Worldwide concern as caesarean sections reach an all-time high


Caesarean sections (C-sections) have had a long and sometimes controversial history. Although seen as a more recent development, its origins date back millennia. From previously being considered a “last ditch resort” they are now performed with such frequency that many view them as routine.

Why they are called “Caesareans” remains a matter of debate. It most likely results from the Lex Caesare which dictated that in the event of a pregnant woman dying during labour, the foetus must be extracted as quickly as possible via abdominal incision. However, it is known that the surgical procedure itself dates back into the origins of recorded history. According to Greek mythology, Apollo took Asclepius from his dead mother’s abdomen.

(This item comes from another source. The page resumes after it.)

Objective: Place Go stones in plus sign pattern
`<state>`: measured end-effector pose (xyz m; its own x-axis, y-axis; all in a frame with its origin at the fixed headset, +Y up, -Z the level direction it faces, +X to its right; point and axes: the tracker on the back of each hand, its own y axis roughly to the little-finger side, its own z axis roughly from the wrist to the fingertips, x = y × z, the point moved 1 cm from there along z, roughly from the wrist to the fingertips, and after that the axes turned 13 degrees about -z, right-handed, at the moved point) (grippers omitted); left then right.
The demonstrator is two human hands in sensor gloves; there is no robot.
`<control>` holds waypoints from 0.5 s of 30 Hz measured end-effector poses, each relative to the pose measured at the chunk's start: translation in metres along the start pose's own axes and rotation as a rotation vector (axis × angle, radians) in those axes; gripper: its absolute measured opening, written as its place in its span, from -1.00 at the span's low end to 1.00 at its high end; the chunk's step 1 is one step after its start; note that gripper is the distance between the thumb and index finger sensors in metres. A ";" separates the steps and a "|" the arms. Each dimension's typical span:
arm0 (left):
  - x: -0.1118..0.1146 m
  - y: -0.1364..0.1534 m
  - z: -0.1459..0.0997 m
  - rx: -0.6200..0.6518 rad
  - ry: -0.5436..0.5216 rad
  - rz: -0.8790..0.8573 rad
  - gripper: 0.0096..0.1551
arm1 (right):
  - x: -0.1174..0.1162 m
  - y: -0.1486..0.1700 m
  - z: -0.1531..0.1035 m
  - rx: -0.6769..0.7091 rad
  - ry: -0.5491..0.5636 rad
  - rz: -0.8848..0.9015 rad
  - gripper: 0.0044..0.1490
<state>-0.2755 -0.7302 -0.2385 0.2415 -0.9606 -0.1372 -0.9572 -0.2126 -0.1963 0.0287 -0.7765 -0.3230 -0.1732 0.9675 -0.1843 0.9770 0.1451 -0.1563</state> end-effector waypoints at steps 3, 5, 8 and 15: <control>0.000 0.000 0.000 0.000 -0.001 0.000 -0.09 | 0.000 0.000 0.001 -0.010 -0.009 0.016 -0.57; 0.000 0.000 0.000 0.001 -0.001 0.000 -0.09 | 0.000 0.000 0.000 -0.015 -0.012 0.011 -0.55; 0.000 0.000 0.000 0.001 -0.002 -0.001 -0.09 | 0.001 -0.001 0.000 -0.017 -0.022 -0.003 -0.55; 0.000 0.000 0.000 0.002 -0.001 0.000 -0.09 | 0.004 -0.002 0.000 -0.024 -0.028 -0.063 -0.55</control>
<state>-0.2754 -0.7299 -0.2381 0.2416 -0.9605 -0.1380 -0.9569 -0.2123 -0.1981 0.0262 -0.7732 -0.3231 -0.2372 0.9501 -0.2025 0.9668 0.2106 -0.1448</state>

Several different techniques have been used, but the early 20th century lower transverse incision introduced by German obstetrician Pfannenstiel remains the most popular to date.

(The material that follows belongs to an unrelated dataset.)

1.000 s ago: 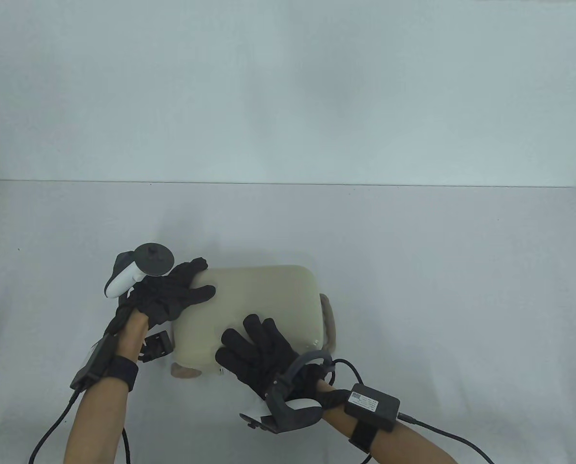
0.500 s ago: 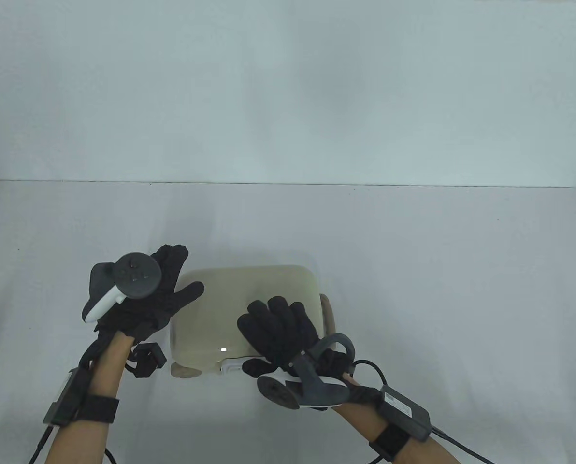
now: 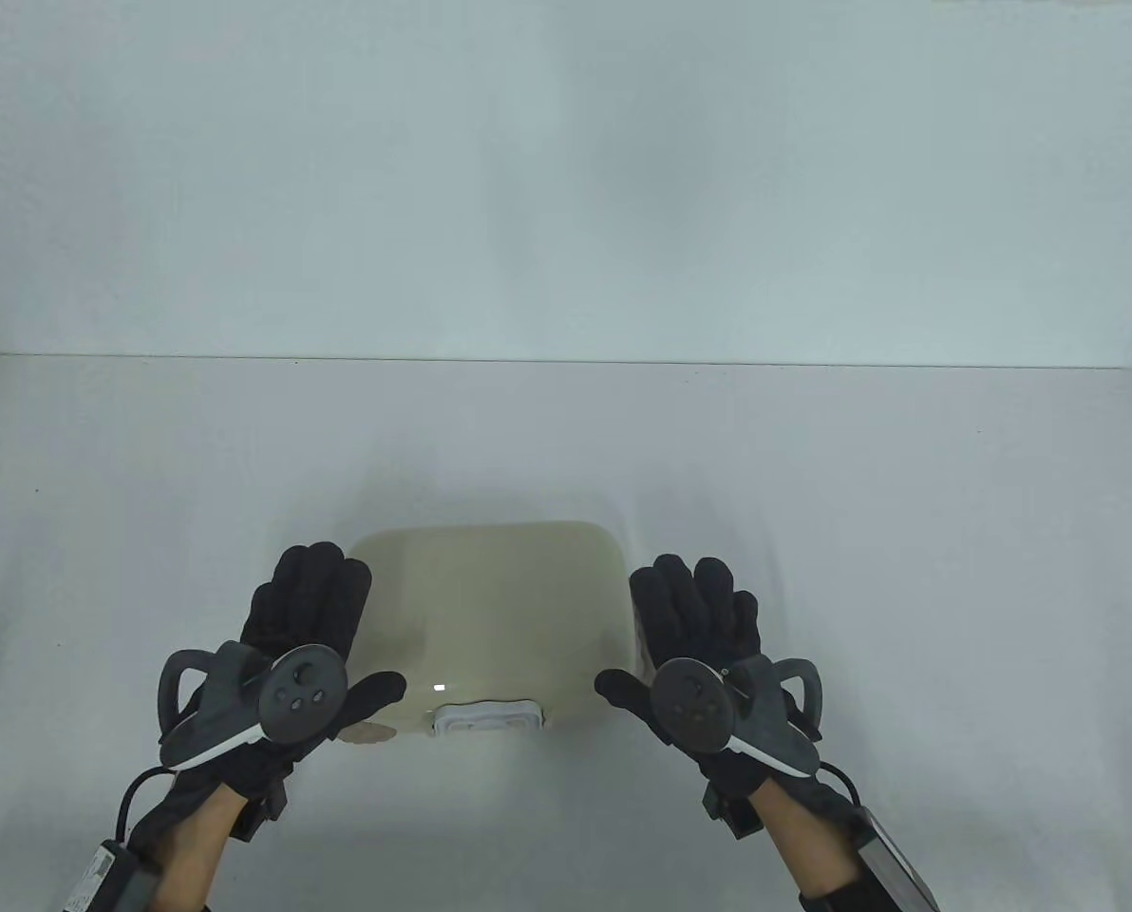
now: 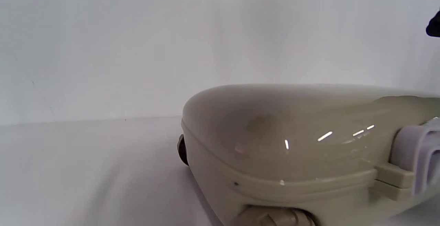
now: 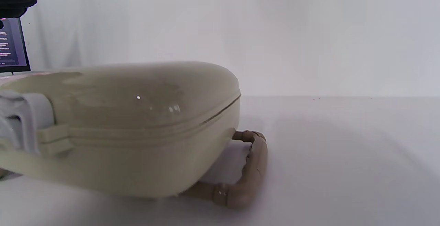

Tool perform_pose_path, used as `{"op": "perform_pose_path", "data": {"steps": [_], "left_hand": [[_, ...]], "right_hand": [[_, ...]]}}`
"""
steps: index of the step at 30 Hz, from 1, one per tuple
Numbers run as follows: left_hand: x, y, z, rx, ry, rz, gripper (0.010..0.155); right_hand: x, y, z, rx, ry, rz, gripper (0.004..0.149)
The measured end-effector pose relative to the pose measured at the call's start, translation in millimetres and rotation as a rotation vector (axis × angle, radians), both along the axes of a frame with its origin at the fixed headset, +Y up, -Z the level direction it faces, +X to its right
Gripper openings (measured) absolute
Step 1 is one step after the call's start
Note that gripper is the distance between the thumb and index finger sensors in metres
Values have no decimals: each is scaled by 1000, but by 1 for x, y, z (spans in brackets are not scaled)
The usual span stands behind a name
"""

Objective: Pack suitcase

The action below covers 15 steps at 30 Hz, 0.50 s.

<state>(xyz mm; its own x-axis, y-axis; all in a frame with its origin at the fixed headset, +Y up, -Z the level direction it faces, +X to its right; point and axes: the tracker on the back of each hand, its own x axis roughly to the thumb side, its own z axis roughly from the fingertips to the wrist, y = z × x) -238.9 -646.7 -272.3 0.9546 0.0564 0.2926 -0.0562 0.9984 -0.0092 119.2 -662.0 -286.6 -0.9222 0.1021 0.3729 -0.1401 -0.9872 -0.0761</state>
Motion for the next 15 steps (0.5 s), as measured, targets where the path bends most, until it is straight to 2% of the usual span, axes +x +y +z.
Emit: {"op": "perform_pose_path", "data": {"steps": [6,15], "left_hand": [[0,-13,-2,-45,-17,22,98],[-3,-16,-2,-60,-13,40,98]], "right_hand": [[12,-2,-3,-16,-33,-39,93],[11,-2,0,7,-32,-16,92]]}}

The number of women undergoing surgical deliveries has reached alarming proportions. According to the latest figures, on average, 25% of babies are currently born by C-section. The World Health Organization states that no region in the world is justified in having a C-section rate greater than 15%. These figures have raised worldwide concern regarding the appropriateness of current C-section practice.

The medical indications for an elective (i.e. planned) caesarean are:
  • Preeclampsia of the mother
  • Placental abnormalities (abruption , placenta previa)
  • Breech position of the fetus
  • Cephalopelvic disproportion
  • Multiples
  • Genital Herpes
  • Life threatening congenital abnormalities
The reasons postulated for C-sections performed other than for maternal or foetal wellbeing are, among others, avoidance of labor pain, protection of the pelvic floor, patient or provider convenience, legal concerns of the provider etc. It is interesting to note that the incidence of C-sections has been found to be significantly higher if private insurance is the expected source of payment.

A C-section not only costs significantly more than a vaginal delivery (including prolonged recovery) but according to a recent Lancet study, women are three times more likely to die during a C-section than during a normal delivery. Haemorrhage, infection, paralytic ileus, pulmonary embolism, respiratory distress of the newborn and adverse effects on future pregnancies are only a few of the possible consequences of a C-section.

All surgical interventions carry risks and must therefore be clinically justified, and informed consent must be sought from the patient, who has the right to refuse the intervention, even if this could result in harm or death. However, a distinction needs to be made between this negative right and the positive right to insist upon treatment that the doctor is obliged to provide. There is no question that lives can be saved by the judicious use of C-sections, but in a world of modern resources and multiple sites of medical training, this development is not a sign of progress but rather of misplaced priorities. Why should a natural process be replaced with a major surgical procedure?